* PROVIDED INFORMATION
-- -- --

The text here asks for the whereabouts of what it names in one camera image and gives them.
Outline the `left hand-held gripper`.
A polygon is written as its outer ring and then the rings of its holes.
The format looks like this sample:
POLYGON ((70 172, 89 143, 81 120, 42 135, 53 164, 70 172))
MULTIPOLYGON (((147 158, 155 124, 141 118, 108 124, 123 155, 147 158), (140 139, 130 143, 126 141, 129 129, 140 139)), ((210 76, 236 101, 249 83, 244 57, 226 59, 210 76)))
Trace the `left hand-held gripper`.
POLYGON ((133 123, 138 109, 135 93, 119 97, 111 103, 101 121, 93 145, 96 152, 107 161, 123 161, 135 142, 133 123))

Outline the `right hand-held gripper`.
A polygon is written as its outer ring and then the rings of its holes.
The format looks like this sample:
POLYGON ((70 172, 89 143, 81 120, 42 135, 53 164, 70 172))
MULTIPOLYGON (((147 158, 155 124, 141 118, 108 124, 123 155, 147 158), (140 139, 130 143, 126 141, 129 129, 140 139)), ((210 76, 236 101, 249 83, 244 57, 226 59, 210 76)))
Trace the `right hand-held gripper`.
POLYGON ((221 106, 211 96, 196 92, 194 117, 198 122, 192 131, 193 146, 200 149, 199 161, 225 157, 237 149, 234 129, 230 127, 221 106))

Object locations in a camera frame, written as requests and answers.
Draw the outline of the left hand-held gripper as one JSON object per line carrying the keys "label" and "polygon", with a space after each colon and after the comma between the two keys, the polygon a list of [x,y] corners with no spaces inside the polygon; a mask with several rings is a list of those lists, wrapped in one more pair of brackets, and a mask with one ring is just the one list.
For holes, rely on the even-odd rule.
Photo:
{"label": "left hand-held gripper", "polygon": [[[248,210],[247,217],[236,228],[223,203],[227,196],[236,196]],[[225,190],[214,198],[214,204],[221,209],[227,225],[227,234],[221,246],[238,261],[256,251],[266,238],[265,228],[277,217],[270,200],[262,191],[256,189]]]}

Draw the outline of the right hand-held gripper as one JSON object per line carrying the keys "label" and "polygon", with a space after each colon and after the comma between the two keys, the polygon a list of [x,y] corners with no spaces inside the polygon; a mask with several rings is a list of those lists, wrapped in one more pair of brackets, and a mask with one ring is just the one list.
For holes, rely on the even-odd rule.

-- -- --

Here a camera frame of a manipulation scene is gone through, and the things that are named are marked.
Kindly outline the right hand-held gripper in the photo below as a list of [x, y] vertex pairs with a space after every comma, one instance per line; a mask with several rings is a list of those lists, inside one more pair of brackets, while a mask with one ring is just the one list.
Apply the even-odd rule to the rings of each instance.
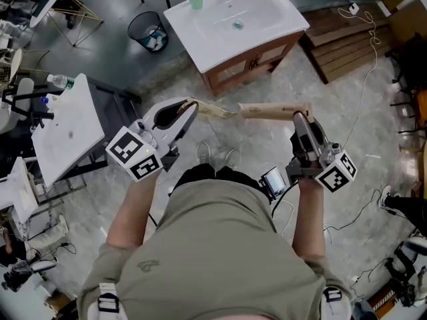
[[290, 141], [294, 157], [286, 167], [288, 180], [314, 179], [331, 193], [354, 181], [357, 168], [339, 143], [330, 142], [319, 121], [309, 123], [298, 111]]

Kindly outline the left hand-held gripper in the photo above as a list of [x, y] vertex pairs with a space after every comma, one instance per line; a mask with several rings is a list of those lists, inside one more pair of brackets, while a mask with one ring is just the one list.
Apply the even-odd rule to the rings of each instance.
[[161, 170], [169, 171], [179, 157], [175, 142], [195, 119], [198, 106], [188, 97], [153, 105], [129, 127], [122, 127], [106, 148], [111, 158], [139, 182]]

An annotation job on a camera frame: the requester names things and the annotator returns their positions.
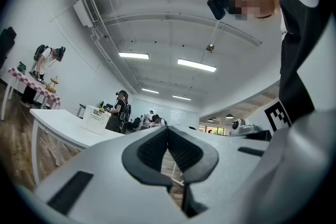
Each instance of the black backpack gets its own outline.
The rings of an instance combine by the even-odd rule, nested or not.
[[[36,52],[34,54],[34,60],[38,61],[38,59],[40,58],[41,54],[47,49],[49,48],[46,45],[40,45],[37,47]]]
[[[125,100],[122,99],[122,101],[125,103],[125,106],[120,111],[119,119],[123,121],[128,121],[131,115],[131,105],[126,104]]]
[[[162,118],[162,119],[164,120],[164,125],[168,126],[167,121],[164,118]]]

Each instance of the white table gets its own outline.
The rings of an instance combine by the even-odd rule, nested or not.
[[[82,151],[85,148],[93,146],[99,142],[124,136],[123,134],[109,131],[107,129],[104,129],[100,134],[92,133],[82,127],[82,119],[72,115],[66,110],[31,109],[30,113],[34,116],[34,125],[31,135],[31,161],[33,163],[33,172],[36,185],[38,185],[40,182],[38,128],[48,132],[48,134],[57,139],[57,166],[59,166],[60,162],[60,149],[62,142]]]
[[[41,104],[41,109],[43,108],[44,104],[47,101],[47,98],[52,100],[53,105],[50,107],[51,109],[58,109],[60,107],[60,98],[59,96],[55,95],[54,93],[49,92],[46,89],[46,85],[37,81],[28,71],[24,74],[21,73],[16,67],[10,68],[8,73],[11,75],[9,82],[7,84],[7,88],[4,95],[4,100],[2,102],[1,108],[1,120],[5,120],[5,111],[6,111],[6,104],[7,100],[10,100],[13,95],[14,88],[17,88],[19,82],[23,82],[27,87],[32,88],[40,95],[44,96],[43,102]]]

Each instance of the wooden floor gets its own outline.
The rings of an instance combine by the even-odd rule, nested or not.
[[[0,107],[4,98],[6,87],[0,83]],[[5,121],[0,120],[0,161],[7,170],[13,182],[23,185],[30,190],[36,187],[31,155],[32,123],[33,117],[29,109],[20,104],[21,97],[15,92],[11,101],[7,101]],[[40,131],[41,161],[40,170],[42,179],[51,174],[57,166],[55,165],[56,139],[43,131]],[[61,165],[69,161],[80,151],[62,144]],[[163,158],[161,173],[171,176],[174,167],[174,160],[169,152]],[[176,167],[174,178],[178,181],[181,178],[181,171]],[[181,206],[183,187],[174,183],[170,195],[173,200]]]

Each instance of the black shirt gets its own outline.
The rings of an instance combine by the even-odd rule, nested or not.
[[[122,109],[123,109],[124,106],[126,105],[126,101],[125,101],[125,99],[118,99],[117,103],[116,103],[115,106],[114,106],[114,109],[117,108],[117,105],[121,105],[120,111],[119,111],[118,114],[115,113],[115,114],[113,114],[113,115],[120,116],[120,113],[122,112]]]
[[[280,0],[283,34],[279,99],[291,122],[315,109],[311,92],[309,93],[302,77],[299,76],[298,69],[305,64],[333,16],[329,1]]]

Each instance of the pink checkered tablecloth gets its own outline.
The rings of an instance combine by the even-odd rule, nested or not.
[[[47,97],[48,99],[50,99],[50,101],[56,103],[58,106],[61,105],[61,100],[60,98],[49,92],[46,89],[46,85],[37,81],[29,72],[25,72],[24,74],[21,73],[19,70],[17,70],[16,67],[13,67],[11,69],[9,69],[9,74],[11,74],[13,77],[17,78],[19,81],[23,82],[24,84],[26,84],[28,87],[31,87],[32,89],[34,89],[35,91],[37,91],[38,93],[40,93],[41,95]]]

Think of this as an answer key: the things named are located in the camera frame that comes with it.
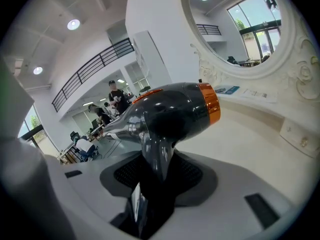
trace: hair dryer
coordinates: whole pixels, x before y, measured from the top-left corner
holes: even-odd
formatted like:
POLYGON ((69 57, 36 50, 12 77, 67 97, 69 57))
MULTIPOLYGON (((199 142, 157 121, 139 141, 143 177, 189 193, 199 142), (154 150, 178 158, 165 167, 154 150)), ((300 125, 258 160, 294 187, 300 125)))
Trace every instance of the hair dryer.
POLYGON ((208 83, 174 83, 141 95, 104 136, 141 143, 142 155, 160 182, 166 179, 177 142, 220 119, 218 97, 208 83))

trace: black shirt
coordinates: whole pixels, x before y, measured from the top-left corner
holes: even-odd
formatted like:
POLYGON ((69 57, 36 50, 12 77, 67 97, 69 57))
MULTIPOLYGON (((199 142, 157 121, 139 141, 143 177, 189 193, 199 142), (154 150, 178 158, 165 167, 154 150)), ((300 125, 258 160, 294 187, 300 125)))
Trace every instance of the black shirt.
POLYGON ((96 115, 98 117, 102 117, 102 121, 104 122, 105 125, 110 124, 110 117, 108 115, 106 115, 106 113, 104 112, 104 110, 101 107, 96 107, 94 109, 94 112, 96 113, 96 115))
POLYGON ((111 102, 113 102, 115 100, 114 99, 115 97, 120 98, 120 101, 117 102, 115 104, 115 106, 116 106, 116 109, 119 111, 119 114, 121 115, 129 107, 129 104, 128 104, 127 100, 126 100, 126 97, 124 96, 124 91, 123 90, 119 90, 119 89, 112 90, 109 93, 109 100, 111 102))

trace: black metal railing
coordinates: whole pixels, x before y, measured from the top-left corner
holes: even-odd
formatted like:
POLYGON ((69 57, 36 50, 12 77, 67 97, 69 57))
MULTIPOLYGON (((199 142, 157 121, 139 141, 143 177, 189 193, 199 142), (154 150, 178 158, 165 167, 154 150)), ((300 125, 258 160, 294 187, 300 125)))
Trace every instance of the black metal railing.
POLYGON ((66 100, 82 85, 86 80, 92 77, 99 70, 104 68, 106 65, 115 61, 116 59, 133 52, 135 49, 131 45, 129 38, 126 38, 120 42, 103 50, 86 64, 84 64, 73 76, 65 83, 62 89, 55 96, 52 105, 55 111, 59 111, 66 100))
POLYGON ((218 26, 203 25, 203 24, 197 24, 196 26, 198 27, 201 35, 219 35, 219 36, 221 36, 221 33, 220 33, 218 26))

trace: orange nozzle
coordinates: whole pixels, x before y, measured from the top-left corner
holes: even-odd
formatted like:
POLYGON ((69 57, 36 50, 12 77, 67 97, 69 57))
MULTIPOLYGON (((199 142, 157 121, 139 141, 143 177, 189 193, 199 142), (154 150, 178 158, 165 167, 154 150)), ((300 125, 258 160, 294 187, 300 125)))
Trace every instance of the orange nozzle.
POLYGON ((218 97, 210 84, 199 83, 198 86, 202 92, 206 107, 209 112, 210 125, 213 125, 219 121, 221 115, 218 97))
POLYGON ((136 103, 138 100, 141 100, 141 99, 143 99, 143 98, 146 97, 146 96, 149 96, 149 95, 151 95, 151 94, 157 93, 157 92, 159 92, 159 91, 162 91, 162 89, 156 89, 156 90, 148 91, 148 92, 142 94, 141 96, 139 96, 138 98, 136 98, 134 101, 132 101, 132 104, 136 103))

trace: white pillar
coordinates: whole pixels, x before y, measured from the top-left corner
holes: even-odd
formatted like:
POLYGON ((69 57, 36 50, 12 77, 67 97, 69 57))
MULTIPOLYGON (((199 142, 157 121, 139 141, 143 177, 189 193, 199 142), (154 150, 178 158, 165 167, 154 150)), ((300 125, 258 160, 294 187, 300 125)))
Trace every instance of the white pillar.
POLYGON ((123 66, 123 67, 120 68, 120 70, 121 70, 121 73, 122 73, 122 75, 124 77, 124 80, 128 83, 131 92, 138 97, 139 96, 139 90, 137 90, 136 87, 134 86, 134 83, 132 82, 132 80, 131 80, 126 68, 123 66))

-- -- --

* WHAT IS REQUIRED
The lines above, starting at the one with "The text here" and ending at the one with "Object locations in", are the only ones to return, exactly as written.

* EXPECTED ANSWER
The text here asks for the whereabouts of what it names in one camera image and gives them.
Outline the `left hand-held gripper`.
A polygon is written as its outer ring and then the rings of its holes.
The format looks like this sample:
POLYGON ((70 172, 89 143, 81 120, 42 135, 53 164, 70 172))
MULTIPOLYGON (((147 158, 155 124, 141 118, 108 124, 123 155, 147 158), (140 139, 130 143, 126 141, 129 129, 140 139)), ((210 76, 236 101, 249 83, 244 57, 226 59, 210 76)))
Trace the `left hand-held gripper`.
POLYGON ((133 123, 138 109, 135 93, 119 97, 111 103, 101 121, 93 145, 96 152, 107 161, 123 161, 135 142, 133 123))

Outline the `right hand-held gripper`.
A polygon is written as its outer ring and then the rings of its holes.
The format looks like this sample:
POLYGON ((70 172, 89 143, 81 120, 42 135, 53 164, 70 172))
MULTIPOLYGON (((147 158, 155 124, 141 118, 108 124, 123 155, 147 158), (140 139, 130 143, 126 141, 129 129, 140 139)), ((210 76, 236 101, 249 83, 244 57, 226 59, 210 76)))
Trace the `right hand-held gripper`.
POLYGON ((221 106, 211 96, 196 92, 194 117, 198 122, 192 131, 193 146, 200 149, 199 161, 225 157, 237 149, 234 129, 230 127, 221 106))

Object locations in a camera frame, written as requests and answers.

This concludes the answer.